PROBLEM DETAILS:
Repeat only these lines, exactly: the first line of the data, the line containing "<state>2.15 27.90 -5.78", and every line between them. Pictures stay out.
◆ ◆ ◆ ◆ ◆ ◆ ◆
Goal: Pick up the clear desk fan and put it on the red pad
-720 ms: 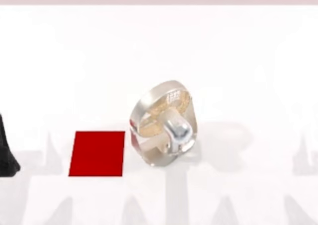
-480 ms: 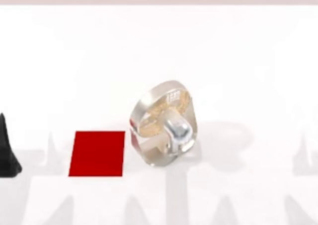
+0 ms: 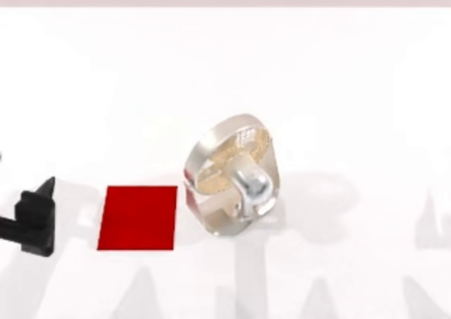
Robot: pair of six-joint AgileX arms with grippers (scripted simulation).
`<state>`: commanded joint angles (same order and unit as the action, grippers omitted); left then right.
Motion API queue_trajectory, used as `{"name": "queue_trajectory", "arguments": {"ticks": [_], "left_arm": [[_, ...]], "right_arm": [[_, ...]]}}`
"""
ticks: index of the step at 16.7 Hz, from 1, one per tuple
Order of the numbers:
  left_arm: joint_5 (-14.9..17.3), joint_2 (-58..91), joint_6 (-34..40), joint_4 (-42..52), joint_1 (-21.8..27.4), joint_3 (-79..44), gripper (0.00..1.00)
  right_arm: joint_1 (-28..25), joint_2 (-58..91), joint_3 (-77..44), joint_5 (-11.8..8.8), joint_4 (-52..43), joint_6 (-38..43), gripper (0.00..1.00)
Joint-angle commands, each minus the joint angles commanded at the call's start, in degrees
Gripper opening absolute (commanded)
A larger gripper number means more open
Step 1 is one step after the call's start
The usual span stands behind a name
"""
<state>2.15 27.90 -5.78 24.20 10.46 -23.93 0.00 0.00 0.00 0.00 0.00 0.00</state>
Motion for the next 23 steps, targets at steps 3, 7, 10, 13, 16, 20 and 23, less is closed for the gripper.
{"name": "queue_trajectory", "arguments": {"ticks": [3, 7, 10, 13, 16, 20, 23], "left_arm": [[0.5, 15.0, -2.4, 12.1, 5.0, -14.4, 1.00], [0.8, 36.7, -5.3, 28.7, 11.8, -36.3, 1.00], [0.6, 53.1, -7.1, 40.4, 16.5, -53.8, 1.00], [0.2, 68.5, -8.5, 50.8, 20.6, -71.0, 1.00], [-0.5, 82.1, -9.4, 59.3, 23.9, -86.9, 1.00], [-1.3, 95.9, -10.0, 67.4, 26.9, -103.8, 1.00], [-1.8, 102.0, -10.1, 70.7, 28.0, -111.3, 1.00]], "right_arm": [[0.0, 0.0, 0.0, 0.0, 0.0, 0.0, 1.00], [0.0, 0.0, 0.0, 0.0, 0.0, 0.0, 1.00], [0.0, 0.0, 0.0, 0.0, 0.0, 0.0, 1.00], [0.0, 0.0, 0.0, 0.0, 0.0, 0.0, 1.00], [0.0, 0.0, 0.0, 0.0, 0.0, 0.0, 1.00], [0.0, 0.0, 0.0, 0.0, 0.0, 0.0, 1.00], [0.0, 0.0, 0.0, 0.0, 0.0, 0.0, 1.00]]}}
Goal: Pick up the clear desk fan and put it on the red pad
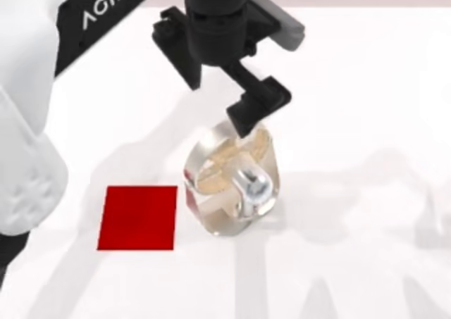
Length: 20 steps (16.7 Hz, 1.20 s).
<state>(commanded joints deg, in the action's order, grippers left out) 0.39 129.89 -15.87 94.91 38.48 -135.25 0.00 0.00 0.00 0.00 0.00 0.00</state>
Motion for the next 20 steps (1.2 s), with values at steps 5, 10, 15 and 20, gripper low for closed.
{"name": "queue_trajectory", "arguments": {"ticks": [5, 10, 15, 20], "left_arm": [[-0.2, 1.8, 0.0, 0.9, 0.3, -2.2, 1.00], [-0.2, 1.1, -0.1, -1.2, 0.2, 0.3, 1.00], [-0.2, -1.2, -0.1, -9.9, 0.2, 11.9, 1.00], [-0.2, -2.0, -0.1, -13.3, 0.2, 15.8, 1.00]], "right_arm": [[0.0, 0.0, 0.0, 0.0, 0.0, 0.0, 1.00], [0.0, 0.0, 0.0, 0.0, 0.0, 0.0, 1.00], [0.0, 0.0, 0.0, 0.0, 0.0, 0.0, 1.00], [0.0, 0.0, 0.0, 0.0, 0.0, 0.0, 1.00]]}}
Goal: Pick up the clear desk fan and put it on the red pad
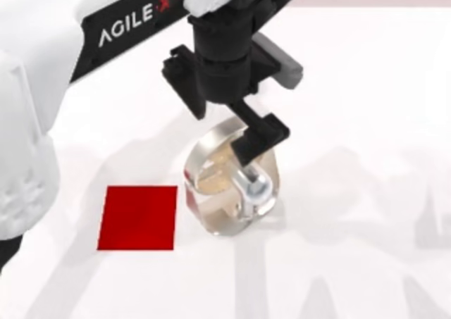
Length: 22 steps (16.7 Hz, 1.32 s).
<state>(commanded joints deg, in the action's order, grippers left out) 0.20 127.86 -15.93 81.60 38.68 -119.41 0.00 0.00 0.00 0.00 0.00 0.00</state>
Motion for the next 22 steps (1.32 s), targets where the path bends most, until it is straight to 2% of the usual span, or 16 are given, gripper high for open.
{"name": "queue_trajectory", "arguments": {"ticks": [2, 15, 22], "left_arm": [[0.0, 0.0, 0.0, 0.0, 0.0, 0.0, 1.00], [0.0, 0.0, 0.0, 0.0, 0.0, 0.0, 0.02], [0.0, 0.0, 0.0, 0.0, 0.0, 0.0, 0.00]], "right_arm": [[0.0, 0.0, 0.0, 0.0, 0.0, 0.0, 1.00], [0.0, 0.0, 0.0, 0.0, 0.0, 0.0, 1.00], [0.0, 0.0, 0.0, 0.0, 0.0, 0.0, 1.00]]}}
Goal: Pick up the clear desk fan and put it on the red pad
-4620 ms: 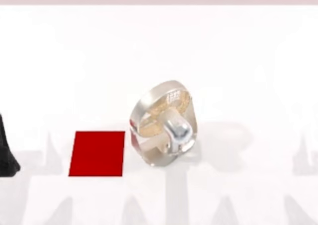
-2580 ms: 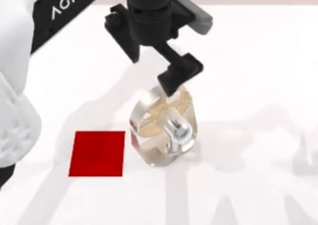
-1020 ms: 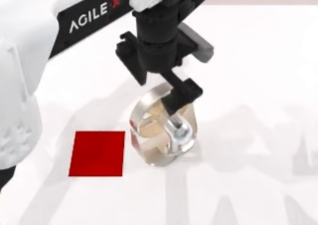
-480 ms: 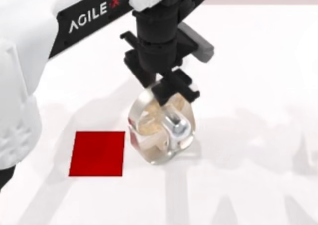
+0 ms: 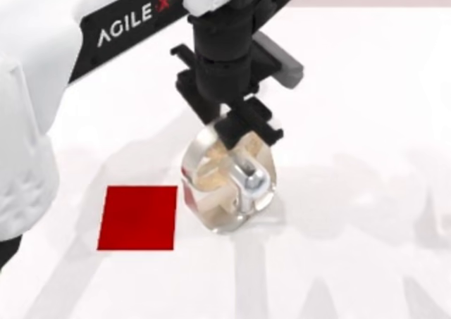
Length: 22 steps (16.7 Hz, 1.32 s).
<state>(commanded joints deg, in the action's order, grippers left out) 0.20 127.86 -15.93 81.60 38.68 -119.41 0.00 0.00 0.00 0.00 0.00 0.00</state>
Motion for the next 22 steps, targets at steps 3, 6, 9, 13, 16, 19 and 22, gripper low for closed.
{"name": "queue_trajectory", "arguments": {"ticks": [3, 6, 9, 13, 16, 19, 22], "left_arm": [[0.0, 0.1, -0.1, 0.2, -0.1, -0.2, 0.00], [0.0, 1.1, -0.1, 3.7, -0.3, -4.4, 0.00], [-0.1, 2.6, 0.0, 9.4, -0.7, -12.6, 0.00], [0.0, 3.8, 0.0, 14.2, -1.1, -18.0, 0.00], [0.0, 3.5, -0.1, 14.1, -0.8, -17.9, 0.00], [-0.5, 3.2, 1.6, 14.5, -0.8, -17.1, 0.00], [-1.9, 1.4, 8.8, 15.6, -1.2, -13.9, 0.00]], "right_arm": [[0.0, 0.0, 0.0, 0.0, 0.0, 0.0, 1.00], [0.0, 0.0, 0.0, 0.0, 0.0, 0.0, 1.00], [0.0, 0.0, 0.0, 0.0, 0.0, 0.0, 1.00], [0.0, 0.0, 0.0, 0.0, 0.0, 0.0, 1.00], [0.0, 0.0, 0.0, 0.0, 0.0, 0.0, 1.00], [0.0, 0.0, 0.0, 0.0, 0.0, 0.0, 1.00], [0.0, 0.0, 0.0, 0.0, 0.0, 0.0, 1.00]]}}
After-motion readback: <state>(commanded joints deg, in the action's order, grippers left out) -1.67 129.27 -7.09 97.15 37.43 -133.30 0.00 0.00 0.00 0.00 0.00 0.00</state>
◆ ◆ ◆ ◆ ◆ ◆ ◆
RESULT:
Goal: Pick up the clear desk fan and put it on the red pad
-720 ms: 
-480 ms: 
+0 ms: 
Robot: pair of six-joint AgileX arms with grippers (scripted simulation).
`<state>`: commanded joint angles (same order and unit as the action, grippers omitted); left then right.
Motion API queue_trajectory, used as `{"name": "queue_trajectory", "arguments": {"ticks": [_], "left_arm": [[_, ...]], "right_arm": [[_, ...]]}}`
"""
ticks: index of the step at 16.7 Hz, from 1, one per tuple
Order of the numbers:
  left_arm: joint_5 (-14.9..17.3), joint_2 (-58..91), joint_6 (-34..40), joint_4 (-42..52), joint_1 (-21.8..27.4), joint_3 (-79..44), gripper (0.00..1.00)
  right_arm: joint_1 (-28..25), joint_2 (-58..91), joint_3 (-77..44), joint_5 (-11.8..8.8), joint_4 (-52..43), joint_6 (-38..43), gripper (0.00..1.00)
Joint-angle commands, each minus the joint angles commanded at the call's start, in degrees
Gripper opening absolute (commanded)
A larger gripper number means more open
Step 1 is one step after the call's start
The usual span stands behind a name
"""
<state>2.15 27.90 -5.78 24.20 10.46 -23.93 0.00 0.00 0.00 0.00 0.00 0.00</state>

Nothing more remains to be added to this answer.